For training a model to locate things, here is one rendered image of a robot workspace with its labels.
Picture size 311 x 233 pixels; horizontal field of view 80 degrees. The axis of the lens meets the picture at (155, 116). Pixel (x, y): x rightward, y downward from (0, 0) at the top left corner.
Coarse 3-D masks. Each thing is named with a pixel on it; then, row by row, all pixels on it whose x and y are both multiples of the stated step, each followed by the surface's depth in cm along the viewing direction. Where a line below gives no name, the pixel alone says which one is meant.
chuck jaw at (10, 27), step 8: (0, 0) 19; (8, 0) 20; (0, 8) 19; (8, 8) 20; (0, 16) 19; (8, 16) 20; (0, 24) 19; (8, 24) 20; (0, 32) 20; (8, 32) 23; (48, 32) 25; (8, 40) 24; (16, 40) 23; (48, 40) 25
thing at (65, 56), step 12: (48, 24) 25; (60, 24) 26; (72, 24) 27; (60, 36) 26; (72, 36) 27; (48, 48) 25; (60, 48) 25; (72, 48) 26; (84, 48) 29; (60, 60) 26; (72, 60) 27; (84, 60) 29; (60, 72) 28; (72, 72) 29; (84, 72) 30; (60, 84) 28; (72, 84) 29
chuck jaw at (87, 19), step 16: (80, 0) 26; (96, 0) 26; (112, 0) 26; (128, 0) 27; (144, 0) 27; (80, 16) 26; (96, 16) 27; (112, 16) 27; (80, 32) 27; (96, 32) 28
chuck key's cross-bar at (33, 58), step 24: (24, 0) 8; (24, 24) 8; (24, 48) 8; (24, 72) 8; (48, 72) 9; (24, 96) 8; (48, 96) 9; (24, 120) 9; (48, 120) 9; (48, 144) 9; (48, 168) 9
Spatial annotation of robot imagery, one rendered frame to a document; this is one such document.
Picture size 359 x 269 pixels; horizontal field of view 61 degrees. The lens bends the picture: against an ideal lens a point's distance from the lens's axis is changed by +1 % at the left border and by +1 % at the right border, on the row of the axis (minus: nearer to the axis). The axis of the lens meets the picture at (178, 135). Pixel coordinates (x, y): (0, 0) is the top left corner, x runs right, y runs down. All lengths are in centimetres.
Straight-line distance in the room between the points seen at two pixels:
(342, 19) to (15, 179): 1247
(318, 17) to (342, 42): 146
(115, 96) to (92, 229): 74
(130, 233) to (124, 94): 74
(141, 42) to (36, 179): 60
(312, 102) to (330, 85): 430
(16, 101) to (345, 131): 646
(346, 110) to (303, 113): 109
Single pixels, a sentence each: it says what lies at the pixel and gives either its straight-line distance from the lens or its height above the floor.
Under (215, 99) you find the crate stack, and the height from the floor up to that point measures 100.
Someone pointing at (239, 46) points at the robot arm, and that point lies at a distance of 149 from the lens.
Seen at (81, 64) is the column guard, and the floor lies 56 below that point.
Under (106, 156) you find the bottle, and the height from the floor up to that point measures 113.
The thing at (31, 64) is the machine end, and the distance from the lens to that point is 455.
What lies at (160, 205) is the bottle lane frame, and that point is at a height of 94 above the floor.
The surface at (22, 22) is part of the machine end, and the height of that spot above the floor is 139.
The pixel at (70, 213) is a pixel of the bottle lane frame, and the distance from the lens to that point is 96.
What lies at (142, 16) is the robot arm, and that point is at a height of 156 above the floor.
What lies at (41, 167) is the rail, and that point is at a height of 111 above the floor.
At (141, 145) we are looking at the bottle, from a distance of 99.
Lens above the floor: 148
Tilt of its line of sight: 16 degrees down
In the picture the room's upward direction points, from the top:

**Work to be completed:** Transcribe all of the material exactly as it appears.

**Result of this exercise:**
For training a model to locate things, here is one rendered image of a robot workspace with its labels.
Picture size 311 x 233 pixels; horizontal field of view 80 degrees. The axis of the lens meets the picture at (155, 116). Pixel (x, y): x rightward, y downward from (0, 0) at the top left corner.
Coarse 3-D masks. Each thing is named with a pixel on it; then, row by row, all pixels on it whose x and y are both multiples of the stated step, each followed by the surface's depth in cm along the viewing direction. Where a line below gives no name, the pixel alone says which one is meant.
chuck jaw at (10, 27), step 8: (0, 0) 19; (8, 0) 20; (0, 8) 19; (8, 8) 20; (0, 16) 19; (8, 16) 20; (0, 24) 19; (8, 24) 20; (0, 32) 20; (8, 32) 23; (48, 32) 25; (8, 40) 24; (16, 40) 23; (48, 40) 25
thing at (65, 56), step 12: (48, 24) 25; (60, 24) 26; (72, 24) 27; (60, 36) 26; (72, 36) 27; (48, 48) 25; (60, 48) 25; (72, 48) 26; (84, 48) 29; (60, 60) 26; (72, 60) 27; (84, 60) 29; (60, 72) 28; (72, 72) 29; (84, 72) 30; (60, 84) 28; (72, 84) 29
chuck jaw at (87, 19), step 16: (80, 0) 26; (96, 0) 26; (112, 0) 26; (128, 0) 27; (144, 0) 27; (80, 16) 26; (96, 16) 27; (112, 16) 27; (80, 32) 27; (96, 32) 28
chuck key's cross-bar at (33, 58), step 24: (24, 0) 8; (24, 24) 8; (24, 48) 8; (24, 72) 8; (48, 72) 9; (24, 96) 8; (48, 96) 9; (24, 120) 9; (48, 120) 9; (48, 144) 9; (48, 168) 9
Spatial annotation of robot imagery, one rendered frame to a document; this is one such document.
Picture size 359 x 269 pixels; horizontal field of view 61 degrees. The lens bends the picture: against an ideal lens a point's distance from the lens's axis is changed by +1 % at the left border and by +1 % at the right border, on the row of the axis (minus: nearer to the axis). The axis of the lens meets the picture at (178, 135). Pixel coordinates (x, y): (0, 0) is the top left corner, x runs right, y runs down. All lengths are in centimetres.
Straight-line distance in the room between the points seen at two pixels:
(342, 19) to (15, 179): 1247
(318, 17) to (342, 42): 146
(115, 96) to (92, 229): 74
(130, 233) to (124, 94): 74
(141, 42) to (36, 179): 60
(312, 102) to (330, 85): 430
(16, 101) to (345, 131): 646
(346, 110) to (303, 113): 109
Single pixels, a sentence each: it says what lies at the pixel and gives either its straight-line distance from the lens or its height above the floor.
Under (215, 99) you find the crate stack, and the height from the floor up to that point measures 100.
Someone pointing at (239, 46) points at the robot arm, and that point lies at a distance of 149 from the lens.
Seen at (81, 64) is the column guard, and the floor lies 56 below that point.
Under (106, 156) you find the bottle, and the height from the floor up to that point measures 113.
The thing at (31, 64) is the machine end, and the distance from the lens to that point is 455.
What lies at (160, 205) is the bottle lane frame, and that point is at a height of 94 above the floor.
The surface at (22, 22) is part of the machine end, and the height of that spot above the floor is 139.
The pixel at (70, 213) is a pixel of the bottle lane frame, and the distance from the lens to that point is 96.
What lies at (142, 16) is the robot arm, and that point is at a height of 156 above the floor.
What lies at (41, 167) is the rail, and that point is at a height of 111 above the floor.
At (141, 145) we are looking at the bottle, from a distance of 99.
Lens above the floor: 148
Tilt of its line of sight: 16 degrees down
In the picture the room's upward direction points, from the top:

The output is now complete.